La ville de Madrid se prépare à célébrer la Fierté LGTBI du 28 juin au 7 juillet. un événement qui rassemble année après année des centaines de milliers de personnes pour revendiquer la diversité sexuelle. La marche des Fiertés, qui a rassemblé en 2023 plus de 700 000 participants, Il redeviendra l’épicentre des célébrations, avec comme point d’orgue les concerts dans le quartier de Chueca.
Cependant, la présentation de l’affiche officielle de la Pride 2024 a déclenché une vague de critiques et de controverses. Le design, comprenant des talons rouges, un œillet, un verre à cocktail et des préservatifs, a été interprété par beaucoup comme une représentation stéréotypée et réductionniste du collectif LGTBI+.
Les utilisateurs des réseaux sociaux comme X (ex-Twitter) ont exprimé leur indignation, associant l’image à la « promiscuité », à l’alcool et à la fête, et critiquant la stigmatisation que, selon eux, perpétue l’affiche.

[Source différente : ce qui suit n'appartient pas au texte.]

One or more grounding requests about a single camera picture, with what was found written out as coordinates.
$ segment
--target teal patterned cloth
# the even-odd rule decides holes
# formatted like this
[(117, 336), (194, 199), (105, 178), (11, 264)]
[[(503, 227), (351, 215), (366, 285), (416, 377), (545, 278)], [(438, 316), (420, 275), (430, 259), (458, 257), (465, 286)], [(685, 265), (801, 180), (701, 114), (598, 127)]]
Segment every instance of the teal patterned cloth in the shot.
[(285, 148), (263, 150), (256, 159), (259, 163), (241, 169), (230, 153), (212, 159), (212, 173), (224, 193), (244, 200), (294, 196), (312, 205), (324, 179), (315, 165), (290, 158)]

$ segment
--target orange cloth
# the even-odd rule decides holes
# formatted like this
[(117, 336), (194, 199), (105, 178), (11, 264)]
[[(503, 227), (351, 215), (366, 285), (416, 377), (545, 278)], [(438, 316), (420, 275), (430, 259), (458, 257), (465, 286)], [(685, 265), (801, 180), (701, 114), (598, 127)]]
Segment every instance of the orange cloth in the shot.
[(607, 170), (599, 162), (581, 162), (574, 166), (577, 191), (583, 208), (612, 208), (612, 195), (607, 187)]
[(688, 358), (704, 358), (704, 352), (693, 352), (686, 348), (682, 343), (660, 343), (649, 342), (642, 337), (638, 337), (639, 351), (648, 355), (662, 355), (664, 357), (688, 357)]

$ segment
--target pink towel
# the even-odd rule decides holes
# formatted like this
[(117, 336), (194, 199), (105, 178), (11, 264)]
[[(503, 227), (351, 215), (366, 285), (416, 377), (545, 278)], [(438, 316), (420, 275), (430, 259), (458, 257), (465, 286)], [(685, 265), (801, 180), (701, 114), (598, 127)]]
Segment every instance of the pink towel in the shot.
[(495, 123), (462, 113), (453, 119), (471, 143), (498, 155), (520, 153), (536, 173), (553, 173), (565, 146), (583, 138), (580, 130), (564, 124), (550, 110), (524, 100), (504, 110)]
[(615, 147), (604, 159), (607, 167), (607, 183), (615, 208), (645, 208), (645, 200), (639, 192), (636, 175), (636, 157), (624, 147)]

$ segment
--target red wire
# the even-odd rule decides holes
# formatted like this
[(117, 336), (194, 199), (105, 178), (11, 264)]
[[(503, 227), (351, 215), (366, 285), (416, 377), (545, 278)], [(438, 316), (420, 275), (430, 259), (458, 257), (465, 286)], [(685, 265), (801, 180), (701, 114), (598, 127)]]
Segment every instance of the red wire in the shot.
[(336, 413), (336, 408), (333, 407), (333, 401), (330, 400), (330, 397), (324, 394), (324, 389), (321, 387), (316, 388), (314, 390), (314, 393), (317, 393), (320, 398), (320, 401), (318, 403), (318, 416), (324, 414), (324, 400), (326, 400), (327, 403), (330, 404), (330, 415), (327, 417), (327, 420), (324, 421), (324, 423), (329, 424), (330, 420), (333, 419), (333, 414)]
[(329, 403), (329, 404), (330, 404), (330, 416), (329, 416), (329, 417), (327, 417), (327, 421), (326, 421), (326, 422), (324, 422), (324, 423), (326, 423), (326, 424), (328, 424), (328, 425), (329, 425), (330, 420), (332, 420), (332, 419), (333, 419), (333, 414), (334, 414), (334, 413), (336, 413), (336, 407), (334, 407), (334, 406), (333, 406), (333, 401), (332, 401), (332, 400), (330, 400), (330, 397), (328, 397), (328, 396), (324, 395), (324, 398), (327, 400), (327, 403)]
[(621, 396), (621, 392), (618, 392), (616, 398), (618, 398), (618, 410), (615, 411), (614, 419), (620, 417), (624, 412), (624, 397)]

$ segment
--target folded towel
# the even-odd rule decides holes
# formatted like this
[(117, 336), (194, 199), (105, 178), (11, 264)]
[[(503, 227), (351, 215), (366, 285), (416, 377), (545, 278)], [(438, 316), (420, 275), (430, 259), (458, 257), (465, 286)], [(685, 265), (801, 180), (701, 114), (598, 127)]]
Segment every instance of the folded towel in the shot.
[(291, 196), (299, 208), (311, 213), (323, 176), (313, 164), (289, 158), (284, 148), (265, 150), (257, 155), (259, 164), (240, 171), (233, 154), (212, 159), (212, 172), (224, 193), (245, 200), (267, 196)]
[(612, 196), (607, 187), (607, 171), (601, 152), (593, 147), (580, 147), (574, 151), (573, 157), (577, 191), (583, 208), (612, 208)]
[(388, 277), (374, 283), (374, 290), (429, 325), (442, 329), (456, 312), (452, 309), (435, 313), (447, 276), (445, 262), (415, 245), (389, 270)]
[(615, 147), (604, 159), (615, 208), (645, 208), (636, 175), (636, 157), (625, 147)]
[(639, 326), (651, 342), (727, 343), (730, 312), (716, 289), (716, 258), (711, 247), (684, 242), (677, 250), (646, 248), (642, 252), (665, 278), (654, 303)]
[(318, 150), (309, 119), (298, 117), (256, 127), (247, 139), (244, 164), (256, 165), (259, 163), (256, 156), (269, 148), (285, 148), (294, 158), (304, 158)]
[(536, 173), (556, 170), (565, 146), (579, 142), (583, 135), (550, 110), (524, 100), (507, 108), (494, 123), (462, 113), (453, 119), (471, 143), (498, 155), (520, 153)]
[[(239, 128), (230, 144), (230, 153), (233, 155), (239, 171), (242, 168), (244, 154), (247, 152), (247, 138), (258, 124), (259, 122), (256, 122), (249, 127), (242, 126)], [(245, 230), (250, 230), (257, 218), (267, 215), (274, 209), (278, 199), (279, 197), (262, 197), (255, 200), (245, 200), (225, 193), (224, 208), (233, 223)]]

« Vous savez, les gens avec des stylos, les ivrognes et les promiscuités », a écrit un internaute, tandis que d’autres ont dénoncé la suppression du sigle LGTBIQ+ et le drapeau arc-en-ciel sur l’affiche, symboles qui représentent le combat pour l’égalité et la visibilité du collectif.
« Ces petits signes m’ont vraiment rendu très triste », a écrit le journaliste Borja Terán. « En 2024, une ville comme Madrid, qui est censée être leader, lance des affiches LGTBI Pride qui nous stigmatisent en tant que personnes. » Terán s’est joint à l’appel au retrait de l’affiche, la qualifiant de « honteuse ».
La controverse révèle une division entre ceux qui voient la Pride comme une célébration festive et ceux qui pensent que son essence est axée sur la revendication des droits et la lutte contre la discrimination. L’absence du drapeau arc-en-ciel et du sigle LGTBIQ+ sur l’affiche a alimenté l’impression que la Mairie de Madrid donne la priorité à l’aspect festif de l’événement, minimiser sa nature vindicative.